**Problem description**.
Copy, from the material below, each line where "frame" shows up.

== Segment start ==

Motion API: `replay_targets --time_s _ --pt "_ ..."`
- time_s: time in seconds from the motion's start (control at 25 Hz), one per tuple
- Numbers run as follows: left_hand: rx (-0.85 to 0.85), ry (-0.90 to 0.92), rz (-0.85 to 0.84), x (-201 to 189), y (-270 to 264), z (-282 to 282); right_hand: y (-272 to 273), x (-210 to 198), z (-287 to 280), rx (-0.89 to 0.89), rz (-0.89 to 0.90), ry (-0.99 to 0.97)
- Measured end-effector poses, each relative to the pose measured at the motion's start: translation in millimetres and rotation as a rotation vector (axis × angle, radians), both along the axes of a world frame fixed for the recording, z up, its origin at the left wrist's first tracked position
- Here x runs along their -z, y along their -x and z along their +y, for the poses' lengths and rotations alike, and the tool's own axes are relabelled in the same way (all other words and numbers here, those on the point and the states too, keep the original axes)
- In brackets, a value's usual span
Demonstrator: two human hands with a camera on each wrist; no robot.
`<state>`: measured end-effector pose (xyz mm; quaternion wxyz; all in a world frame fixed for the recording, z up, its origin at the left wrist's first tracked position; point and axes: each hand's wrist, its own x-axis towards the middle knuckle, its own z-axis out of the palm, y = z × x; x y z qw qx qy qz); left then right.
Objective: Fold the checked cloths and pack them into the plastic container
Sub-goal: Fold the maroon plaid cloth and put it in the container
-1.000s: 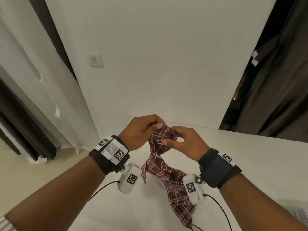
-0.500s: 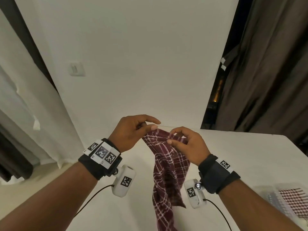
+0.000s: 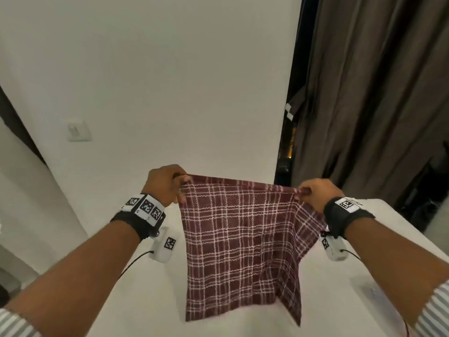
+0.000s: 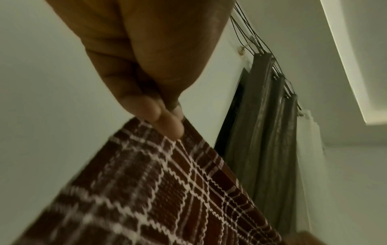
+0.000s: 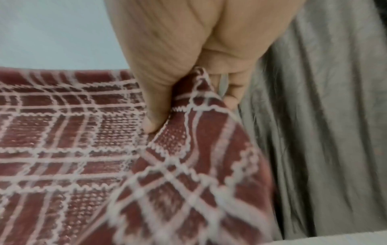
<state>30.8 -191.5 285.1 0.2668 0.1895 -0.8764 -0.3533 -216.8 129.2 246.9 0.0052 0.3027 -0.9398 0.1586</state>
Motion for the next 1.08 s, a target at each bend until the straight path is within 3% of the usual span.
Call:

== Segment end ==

**Task solution**.
- Measured end-effector poses, each relative to the pose measured at the motion's start: translation in millimetres and rotation as a rotation vector (axis × angle, radians), both along the axes of a world frame fixed for the recording, z up, its origin at the left wrist's first tracked position
`<state>`: measured end-effector pose (xyz mm; quaternion wxyz; all in a world frame fixed for the recording, z up, its origin at the left wrist's first tracked position; point and axes: each hand's wrist, its own x-axis towards the middle knuckle, its own z-axis out of the palm, y = z × x; x y z qw qx qy qz); left then right.

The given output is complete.